Study guide for Examlet 1

Here is a non-exhaustive list of questions you should be able to answer as you prepare for the examlet.

Introduction

  • What does $f(n)=O(g(n))$ mean?
  • If $T(n)$ represents timing for a problem size $n$ and you know $T(n)=O(n^2)$ as well as the timing for $n=10$, what will the timing for $n=20$ be?
  • What is the (asymptotic, i.e. big-O) cost of matrix-matrix multiplication?
  • What types of quantities can be estimated using Big-O notation?

Linear Algebra Recap

  • What is a vector space? What conditions do they satisify?
  • What is a linear function? What conditions do they satisify?
  • What does 'linearly independent' mean?
  • What is a basis? What conditions does it satisify?
  • Given a basis, how can a given vector be represented in coordinates?
  • How do matrices represent linear functions?
  • What does it mean for a matrix to be invertible?
  • How does matrix-matrix (and matrix-vector) multiplication work, numerically?
  • What is a permutation matrix?

Python

Note: You will have access to a set of documentation for Python and its numerical libraries.

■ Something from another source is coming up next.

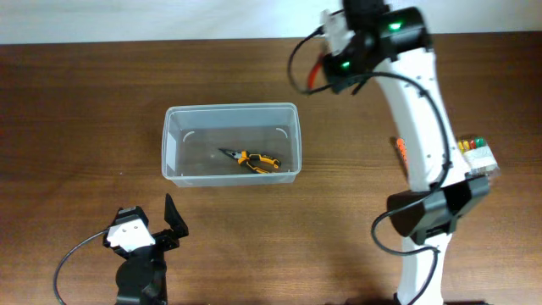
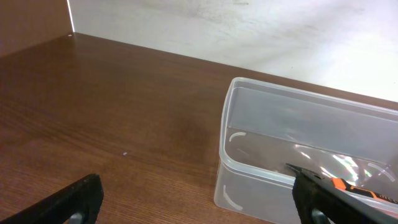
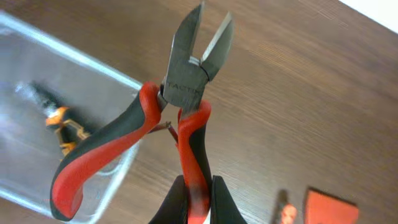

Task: Pack container
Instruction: 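Grasp the red cutters and drop them into the container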

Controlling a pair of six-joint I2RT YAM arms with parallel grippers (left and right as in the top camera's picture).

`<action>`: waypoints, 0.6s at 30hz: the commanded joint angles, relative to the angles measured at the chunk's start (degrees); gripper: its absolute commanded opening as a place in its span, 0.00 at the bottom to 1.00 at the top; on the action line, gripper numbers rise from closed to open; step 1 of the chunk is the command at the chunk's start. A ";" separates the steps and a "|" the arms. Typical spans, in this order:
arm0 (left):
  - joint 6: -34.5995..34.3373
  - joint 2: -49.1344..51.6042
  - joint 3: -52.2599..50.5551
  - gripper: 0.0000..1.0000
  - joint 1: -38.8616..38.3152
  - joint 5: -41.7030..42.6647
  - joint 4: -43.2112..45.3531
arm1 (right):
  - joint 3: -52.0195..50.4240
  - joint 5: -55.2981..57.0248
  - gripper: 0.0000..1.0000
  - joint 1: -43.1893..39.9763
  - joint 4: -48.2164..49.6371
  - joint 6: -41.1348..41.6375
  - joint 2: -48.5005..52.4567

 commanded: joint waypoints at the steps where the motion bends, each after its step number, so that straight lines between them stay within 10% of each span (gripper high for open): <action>1: 0.50 -0.26 -0.20 0.99 -0.17 -0.20 -0.09 | -0.48 -0.52 0.04 5.33 0.22 -1.66 0.13; 18: 0.50 -0.26 -0.20 0.99 -0.17 -0.20 -0.09 | -27.80 -3.28 0.04 12.13 11.02 -1.64 0.15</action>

  • How do you express the following in Python: integer, real number, string, list, tuple?
  • How do you assign a value to a variable in Python?
  • How do you write a for loop in Python?
  • How do you write an if conditional statement in Python?
  • How do you write an while loop in Python?
  • What happens when a Python value (e.g. a list) is modified in-place?
  • How do you avoid in-place modification?
  • How do you create a numpy array? from given data? filled with zeros? with equally spaced values?
  • What is the shape of a numpy array?
  • How do you extract the $n$th row/column of a numpy array?
  • How many entries are there in a numpy array of shape (10, 20)?
  • For a numpy array a of shape (10, 20, 30), what is the shape of a[:,3:5]?

Taylor Approximation

  • Given a function $f$, find its Taylor expansion about an expansion center $c$ of a given order.
  • Provide an estimate (in Big-O notation) of the truncation error of a Taylor expansion.
  • Use the truncation error estimate to estimate the error $E(h)$ for one distance $h_2$ given the error for another distance $h_1$.
  • Have a heuristic understanding of when Taylor expansions will not converge, as demonstrated in class.